Center for Pain Research and Innovation, Adams School of Dentistry, University of North Carolina at Chapel Hill, Chapel Hill, NC, United States.
Division of Oral and Craniofacial Health Sciences, Adams School of Dentistry, University of North Carolina at Chapel Hill, Chapel Hill, NC, United States.
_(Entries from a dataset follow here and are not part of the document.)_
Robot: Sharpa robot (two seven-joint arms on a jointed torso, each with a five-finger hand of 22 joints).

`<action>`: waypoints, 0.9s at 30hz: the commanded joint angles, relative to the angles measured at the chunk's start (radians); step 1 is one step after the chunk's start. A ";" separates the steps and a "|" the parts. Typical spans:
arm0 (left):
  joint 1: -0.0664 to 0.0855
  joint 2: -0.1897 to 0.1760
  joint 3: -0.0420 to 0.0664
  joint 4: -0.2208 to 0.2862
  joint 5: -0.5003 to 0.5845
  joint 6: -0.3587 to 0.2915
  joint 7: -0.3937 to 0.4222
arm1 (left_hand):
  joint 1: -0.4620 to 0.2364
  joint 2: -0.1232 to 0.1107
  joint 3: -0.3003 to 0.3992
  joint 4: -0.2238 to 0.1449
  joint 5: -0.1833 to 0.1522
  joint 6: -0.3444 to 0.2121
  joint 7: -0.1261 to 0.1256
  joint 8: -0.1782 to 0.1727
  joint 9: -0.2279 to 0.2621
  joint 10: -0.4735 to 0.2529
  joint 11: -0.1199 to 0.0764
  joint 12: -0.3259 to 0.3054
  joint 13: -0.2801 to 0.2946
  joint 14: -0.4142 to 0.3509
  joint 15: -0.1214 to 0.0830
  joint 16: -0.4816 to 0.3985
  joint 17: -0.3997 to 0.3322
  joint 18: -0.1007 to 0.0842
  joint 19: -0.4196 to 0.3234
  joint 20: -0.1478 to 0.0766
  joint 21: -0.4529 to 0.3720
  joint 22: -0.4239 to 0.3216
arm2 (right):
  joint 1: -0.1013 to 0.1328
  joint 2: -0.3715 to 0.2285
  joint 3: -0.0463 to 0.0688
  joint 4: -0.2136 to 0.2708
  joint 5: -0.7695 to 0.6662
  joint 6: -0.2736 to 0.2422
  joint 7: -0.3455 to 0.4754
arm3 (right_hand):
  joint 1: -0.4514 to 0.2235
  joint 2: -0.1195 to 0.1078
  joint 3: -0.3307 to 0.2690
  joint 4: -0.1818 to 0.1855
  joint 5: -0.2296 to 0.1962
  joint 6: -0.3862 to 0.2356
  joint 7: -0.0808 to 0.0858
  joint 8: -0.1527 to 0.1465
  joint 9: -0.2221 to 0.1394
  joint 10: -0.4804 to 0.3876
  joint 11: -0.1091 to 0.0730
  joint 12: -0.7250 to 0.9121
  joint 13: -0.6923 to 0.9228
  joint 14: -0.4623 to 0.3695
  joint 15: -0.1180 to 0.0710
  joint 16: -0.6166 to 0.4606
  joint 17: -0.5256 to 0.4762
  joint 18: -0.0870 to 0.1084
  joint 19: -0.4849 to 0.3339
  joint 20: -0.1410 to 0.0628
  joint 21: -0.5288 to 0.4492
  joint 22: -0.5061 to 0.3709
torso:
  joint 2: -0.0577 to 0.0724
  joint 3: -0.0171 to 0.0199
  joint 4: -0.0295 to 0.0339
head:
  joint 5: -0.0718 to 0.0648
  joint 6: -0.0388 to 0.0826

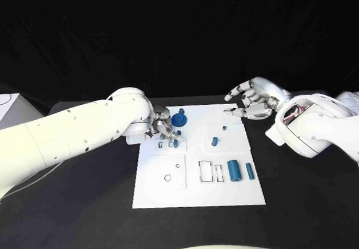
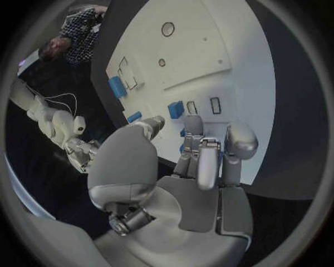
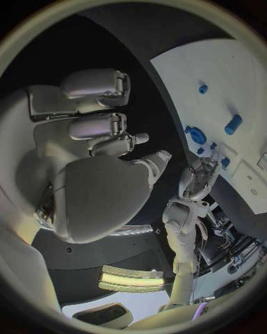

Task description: Assemble the parts on the task board

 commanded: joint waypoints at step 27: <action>-0.001 0.008 -0.007 -0.001 0.054 0.043 0.001 | 0.071 0.040 0.015 -0.016 0.001 -0.010 -0.006 0.009 0.033 -0.015 -0.007 0.007 0.006 0.051 -0.007 -0.006 0.141 -0.010 -0.009 -0.001 -0.006 0.001 | 0.000 0.019 0.001 -0.022 -0.034 -0.002 0.001 | 0.003 0.000 0.005 0.004 0.008 0.006 0.001 -0.001 -0.002 -0.011 0.001 -0.007 0.077 0.101 0.006 -0.004 0.245 -0.005 0.049 0.006 -0.005 0.156 | 0.001 0.0002 0.0019 | -0.004 -0.015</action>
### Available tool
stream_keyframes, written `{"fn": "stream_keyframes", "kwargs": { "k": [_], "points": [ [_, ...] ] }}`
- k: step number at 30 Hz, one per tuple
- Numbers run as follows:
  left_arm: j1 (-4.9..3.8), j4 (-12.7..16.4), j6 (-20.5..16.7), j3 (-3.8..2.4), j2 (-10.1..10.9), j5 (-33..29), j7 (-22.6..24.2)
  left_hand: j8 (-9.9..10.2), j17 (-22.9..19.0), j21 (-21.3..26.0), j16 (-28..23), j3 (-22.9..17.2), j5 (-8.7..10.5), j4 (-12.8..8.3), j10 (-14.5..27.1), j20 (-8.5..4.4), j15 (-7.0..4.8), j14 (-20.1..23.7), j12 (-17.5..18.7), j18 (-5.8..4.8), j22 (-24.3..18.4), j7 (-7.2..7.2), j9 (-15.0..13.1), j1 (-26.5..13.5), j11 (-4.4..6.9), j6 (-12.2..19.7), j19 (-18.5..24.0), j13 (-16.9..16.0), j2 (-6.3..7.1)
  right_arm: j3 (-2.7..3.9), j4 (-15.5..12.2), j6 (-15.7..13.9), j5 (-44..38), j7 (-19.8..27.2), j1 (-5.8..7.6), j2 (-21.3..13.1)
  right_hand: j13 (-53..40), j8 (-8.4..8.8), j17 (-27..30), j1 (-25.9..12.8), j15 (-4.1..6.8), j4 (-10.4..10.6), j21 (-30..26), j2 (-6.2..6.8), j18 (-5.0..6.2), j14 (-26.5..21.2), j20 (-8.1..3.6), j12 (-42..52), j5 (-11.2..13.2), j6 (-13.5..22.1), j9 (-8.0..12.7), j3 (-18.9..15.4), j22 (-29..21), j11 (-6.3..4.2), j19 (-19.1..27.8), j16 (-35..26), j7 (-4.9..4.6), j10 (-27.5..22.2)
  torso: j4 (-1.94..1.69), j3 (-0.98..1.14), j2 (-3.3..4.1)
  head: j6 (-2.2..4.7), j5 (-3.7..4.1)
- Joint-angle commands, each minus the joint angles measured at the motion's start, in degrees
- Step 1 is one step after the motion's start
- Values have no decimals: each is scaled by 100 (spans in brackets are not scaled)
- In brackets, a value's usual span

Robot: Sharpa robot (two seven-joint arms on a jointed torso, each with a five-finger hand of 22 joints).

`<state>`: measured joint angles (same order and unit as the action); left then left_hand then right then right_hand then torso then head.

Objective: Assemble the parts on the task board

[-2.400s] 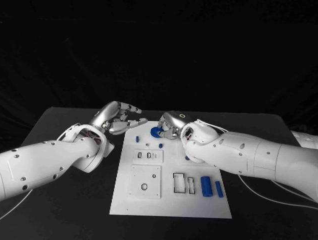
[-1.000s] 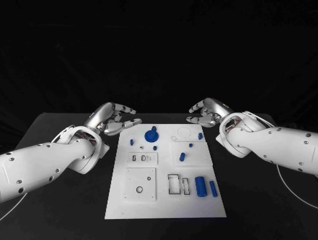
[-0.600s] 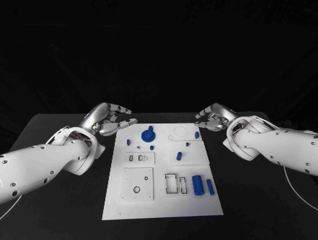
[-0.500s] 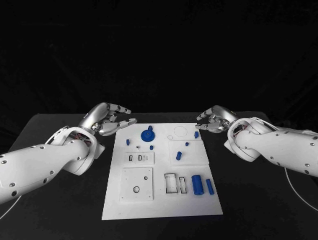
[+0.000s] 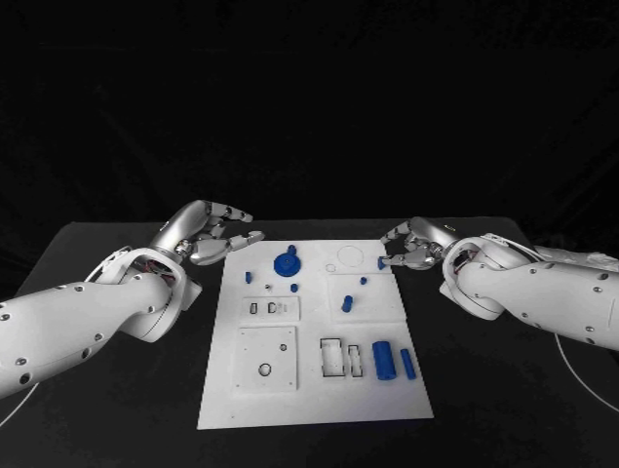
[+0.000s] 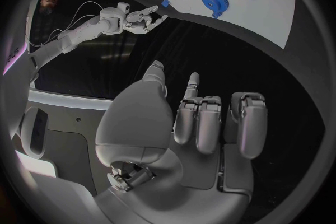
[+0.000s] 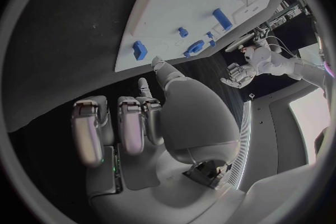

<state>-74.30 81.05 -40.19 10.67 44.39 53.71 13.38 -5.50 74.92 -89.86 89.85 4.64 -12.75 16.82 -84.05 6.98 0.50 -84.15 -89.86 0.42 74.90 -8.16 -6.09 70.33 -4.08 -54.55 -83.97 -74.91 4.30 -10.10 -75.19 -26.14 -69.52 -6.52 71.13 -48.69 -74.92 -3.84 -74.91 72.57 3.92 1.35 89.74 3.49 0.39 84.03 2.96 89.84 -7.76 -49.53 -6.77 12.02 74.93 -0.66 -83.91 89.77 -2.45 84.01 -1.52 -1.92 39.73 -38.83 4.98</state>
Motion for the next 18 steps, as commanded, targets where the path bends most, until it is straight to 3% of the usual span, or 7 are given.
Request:
{"fn": "stream_keyframes", "kwargs": {
  "k": [1,18],
  "points": [
    [0,3,3,-2,-9,16,68,31,1508,-14,15,-26,37,4,-595,38,23,-585,-14,-42,1510,7,9,2,-24,-31,-603,-1509,-47,0,55,371,-409,-58,-29,32,-1508,35,-1509,78,36,-6,26,-1,-39,597,-55,16,20,60,16,-29,1507,-43,-609,23,15,599,3,-1,1,12,15],
    [0,6,7,-2,12,16,78,35,1508,-14,15,-31,37,3,-595,38,23,-585,-14,-42,1510,7,10,11,-24,-31,-603,-1509,-59,1,394,460,-622,-129,-166,343,-1508,-50,-1509,249,92,-52,26,-100,-39,597,-116,16,-119,-135,20,19,1507,-99,-609,23,51,599,0,4,10,3,-24]
  ]
}}
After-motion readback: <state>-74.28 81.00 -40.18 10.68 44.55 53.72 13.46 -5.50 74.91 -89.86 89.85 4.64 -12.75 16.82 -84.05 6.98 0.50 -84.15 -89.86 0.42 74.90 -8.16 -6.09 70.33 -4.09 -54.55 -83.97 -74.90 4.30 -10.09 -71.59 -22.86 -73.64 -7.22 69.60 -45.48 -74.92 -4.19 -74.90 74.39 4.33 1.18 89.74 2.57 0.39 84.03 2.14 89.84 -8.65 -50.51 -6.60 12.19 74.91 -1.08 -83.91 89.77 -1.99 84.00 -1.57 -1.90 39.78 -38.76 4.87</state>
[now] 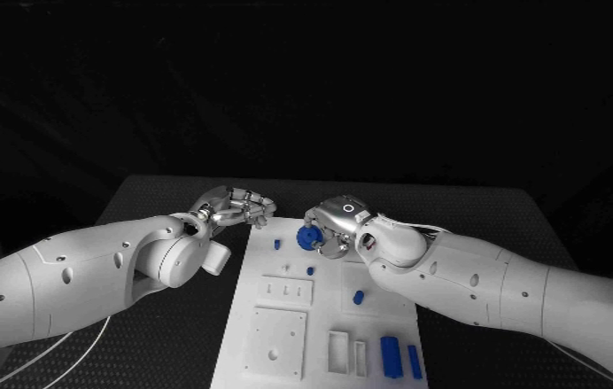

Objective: Assemble the parts on the task board

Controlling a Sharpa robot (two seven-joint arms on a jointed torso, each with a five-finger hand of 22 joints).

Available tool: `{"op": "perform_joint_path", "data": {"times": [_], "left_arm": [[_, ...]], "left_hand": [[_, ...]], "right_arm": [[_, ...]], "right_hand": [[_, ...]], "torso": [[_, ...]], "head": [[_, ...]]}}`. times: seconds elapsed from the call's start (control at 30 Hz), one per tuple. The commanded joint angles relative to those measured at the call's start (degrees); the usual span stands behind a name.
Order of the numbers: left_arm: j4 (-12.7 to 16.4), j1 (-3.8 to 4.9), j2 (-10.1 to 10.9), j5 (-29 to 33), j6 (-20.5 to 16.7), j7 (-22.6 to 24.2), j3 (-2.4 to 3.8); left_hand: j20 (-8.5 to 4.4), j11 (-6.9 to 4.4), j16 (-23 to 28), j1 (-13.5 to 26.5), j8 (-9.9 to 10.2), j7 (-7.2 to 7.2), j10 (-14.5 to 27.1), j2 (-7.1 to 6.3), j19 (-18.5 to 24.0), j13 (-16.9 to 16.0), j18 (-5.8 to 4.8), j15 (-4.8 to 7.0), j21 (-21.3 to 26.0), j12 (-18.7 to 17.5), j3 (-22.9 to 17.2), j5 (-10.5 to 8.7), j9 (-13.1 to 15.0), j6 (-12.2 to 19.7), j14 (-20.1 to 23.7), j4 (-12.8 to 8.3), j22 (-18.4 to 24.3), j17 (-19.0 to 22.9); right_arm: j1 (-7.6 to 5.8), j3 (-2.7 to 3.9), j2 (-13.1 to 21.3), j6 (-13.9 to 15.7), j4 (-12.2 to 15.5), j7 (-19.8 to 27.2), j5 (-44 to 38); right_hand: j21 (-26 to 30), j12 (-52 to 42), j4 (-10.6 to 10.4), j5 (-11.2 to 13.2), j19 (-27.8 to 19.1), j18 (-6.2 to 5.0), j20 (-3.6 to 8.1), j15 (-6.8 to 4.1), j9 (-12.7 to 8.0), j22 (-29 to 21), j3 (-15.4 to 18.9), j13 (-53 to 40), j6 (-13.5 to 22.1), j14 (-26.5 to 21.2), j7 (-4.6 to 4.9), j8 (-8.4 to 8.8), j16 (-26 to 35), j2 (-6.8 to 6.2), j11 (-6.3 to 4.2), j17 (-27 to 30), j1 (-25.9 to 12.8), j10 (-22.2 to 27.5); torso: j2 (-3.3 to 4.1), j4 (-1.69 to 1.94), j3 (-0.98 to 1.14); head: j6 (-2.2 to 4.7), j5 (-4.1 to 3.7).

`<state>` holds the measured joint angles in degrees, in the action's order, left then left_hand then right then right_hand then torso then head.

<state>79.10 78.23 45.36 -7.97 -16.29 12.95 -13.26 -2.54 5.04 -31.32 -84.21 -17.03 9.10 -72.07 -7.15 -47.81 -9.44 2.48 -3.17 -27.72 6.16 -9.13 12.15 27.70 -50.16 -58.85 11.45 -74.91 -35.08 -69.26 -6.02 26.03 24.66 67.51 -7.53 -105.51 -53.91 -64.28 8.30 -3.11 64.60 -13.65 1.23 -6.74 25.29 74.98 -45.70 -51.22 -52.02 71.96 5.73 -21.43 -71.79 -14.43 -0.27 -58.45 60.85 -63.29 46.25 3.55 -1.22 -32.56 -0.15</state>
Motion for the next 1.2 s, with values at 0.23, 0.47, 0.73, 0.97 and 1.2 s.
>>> {"op": "perform_joint_path", "data": {"times": [0.23, 0.47, 0.73, 0.97, 1.2], "left_arm": [[0.1, 0.06, -0.5, 0.0, 0.6, 0.7, 0.05], [0.0, 0.05, -0.3, 0.0, 0.6, 0.6, 0.05], [-0.1, 0.05, -0.5, 0.0, 0.8, 0.6, 0.05], [-0.1, 0.06, -0.4, 0.0, 0.9, 0.4, 0.05], [-0.1, 0.06, -0.4, 0.0, 0.9, 0.4, 0.05]], "left_hand": [[-0.02, 0.11, 0.3, -0.6, 0.3, 0.27, -0.4, 0.32, 0.5, -0.1, 1.11, 0.02, -0.3, -0.3, 0.0, -0.03, 0.1, 0.0, 0.1, 0.3, -0.9, -0.1], [-0.02, 0.11, 0.3, -0.6, 0.3, 0.26, -0.4, 0.34, 0.5, -0.1, 1.11, 0.02, -0.3, -0.3, 0.0, -0.04, 0.1, 0.0, 0.1, 0.3, -0.9, -0.1], [-0.01, 0.11, 0.3, -0.7, 0.3, 0.26, -0.4, 0.33, 0.5, -0.1, 1.11, 0.02, -0.3, -0.4, 0.1, -0.05, 0.1, 0.0, 0.1, 0.3, -0.9, -0.1], [-0.01, 0.12, 0.3, -0.7, 0.3, 0.26, -0.4, 0.33, 0.5, -0.1, 1.11, 0.01, -0.3, -0.4, 0.1, -0.06, 0.1, 0.0, 0.1, 0.4, -0.9, -0.1], [-0.01, 0.12, 0.3, -0.7, 0.3, 0.27, -0.4, 0.31, 0.5, -0.1, 1.11, 0.01, -0.3, -0.4, 0.1, -0.08, 0.1, 0.0, 0.1, 0.4, -0.9, -0.1]], "right_arm": [[0.43, -1.37, -1.7, -0.8, -2.2, 0.5, -2.3], [1.07, -1.56, -2.4, -0.6, -3.0, 0.5, -2.5], [1.25, -1.81, -3.5, -1.5, -4.2, 0.5, -2.4], [1.25, -1.92, -4.0, -1.9, -4.7, 0.5, -1.4], [1.24, -1.95, -3.9, -3.7, -4.9, 0.3, 0.4]], "right_hand": [[0.1, 0.4, -0.3, 0.0, -0.1, -1.35, 0.20, -0.50, 0.0, 0.4, 0.6, 0.1, -8.9, 0.0, -0.96, 0.25, 0.0, -0.72, -1.20, 0.1, -0.3, 1.7], [0.1, 0.4, -0.2, 0.0, -0.1, -1.35, 0.20, -0.49, 0.0, 0.4, 0.7, 0.1, -8.9, 0.0, -0.95, 0.28, 0.0, -0.75, -1.19, 0.1, -0.2, 1.7], [0.1, 0.5, -0.1, 0.1, -0.2, -1.35, 0.21, -0.48, 0.0, 0.4, 0.8, 0.1, -8.8, 0.0, -0.92, 0.36, 0.1, -0.73, -1.17, 0.1, -0.1, 1.8], [0.4, 0.6, 0.2, 0.1, -0.6, -1.35, 0.08, -0.08, -0.4, 0.4, 1.5, 0.1, -7.0, -0.3, -0.32, 1.50, 0.4, -1.06, -0.63, 0.1, 0.0, 2.2], [0.8, 0.8, 1.8, 0.0, -1.3, -1.35, -0.36, 1.35, -1.7, 0.4, 3.3, 0.0, -2.4, -0.8, 1.37, 4.17, 0.8, -1.82, 0.94, 0.3, 0.3, 3.2]], "torso": [[0.00, -0.07, -0.01], [-0.02, 0.01, -0.03], [-0.03, 0.02, -0.04], [-0.02, -0.18, -0.02], [-0.06, -0.13, -0.02]], "head": [[-0.16, 0.15], [-0.35, 0.23], [-0.48, 0.30], [-0.50, 0.50], [-0.47, 0.36]]}}
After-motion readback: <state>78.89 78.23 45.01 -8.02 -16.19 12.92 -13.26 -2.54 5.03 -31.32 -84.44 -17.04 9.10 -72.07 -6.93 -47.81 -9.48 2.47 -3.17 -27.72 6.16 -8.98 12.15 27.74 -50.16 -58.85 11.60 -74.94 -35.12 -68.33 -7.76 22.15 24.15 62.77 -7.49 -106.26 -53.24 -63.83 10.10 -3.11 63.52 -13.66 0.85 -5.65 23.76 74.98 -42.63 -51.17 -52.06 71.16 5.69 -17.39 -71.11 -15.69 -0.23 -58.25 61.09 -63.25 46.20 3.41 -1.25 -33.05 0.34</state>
Pain. 2020 Aug;161(8):1755-1767. doi: 10.1097/j.pain.0000000000001882.
Propranolol is a nonselective beta-adrenergic receptor antagonist. A multicenter, randomized, double-blind, placebo-controlled, parallel-group, phase 2b trial enrolled participants aged 18 to 65 years with temporomandibular disorder myalgia to evaluate efficacy and safety of propranolol compared with placebo in reducing facial pain. Participants were randomized 1:1 to either extended-release propranolol hydrochloride (60 mg, BID) or placebo. The primary endpoint was change in facial pain index (FPI = facial pain intensity multiplied by facial pain duration, divided by 100). Efficacy was analyzed as a mean change in FPI from randomization to week 9 and as the proportion of participants with ≥30% or ≥50% reductions in FPI at week 9. Regression models tested for treatment-group differences adjusting for study site, sex, race, and FPI at randomization. Of 299 participants screened, 200 were randomized; 199 had at least one postrandomization FPI measurement and were included in intention-to-treat analysis. At week 9, model-adjusted reductions in mean FPI did not differ significantly between treatment groups (-1.8, 95% CL: -6.2, 2.6; P = 0.41). However, the proportion with a ≥30% reduction in FPI was significantly greater for propranolol (69.0%) than placebo (52.6%), and the associated number-needed-to-treat was 6.1 (P = 0.03). Propranolol was likewise efficacious for a ≥50% reduction in FPI (number-needed-to-treat = 6.1, P = 0.03). Adverse event rates were similar between treatment groups, except for more frequent fatigue, dizziness, and sleep disorder in the propranolol group. Propranolol was not different from placebo in reducing mean FPI but was efficacious in achieving ≥30% and ≥50% FPI reductions after 9 weeks of treatment among temporomandibular disorder participants.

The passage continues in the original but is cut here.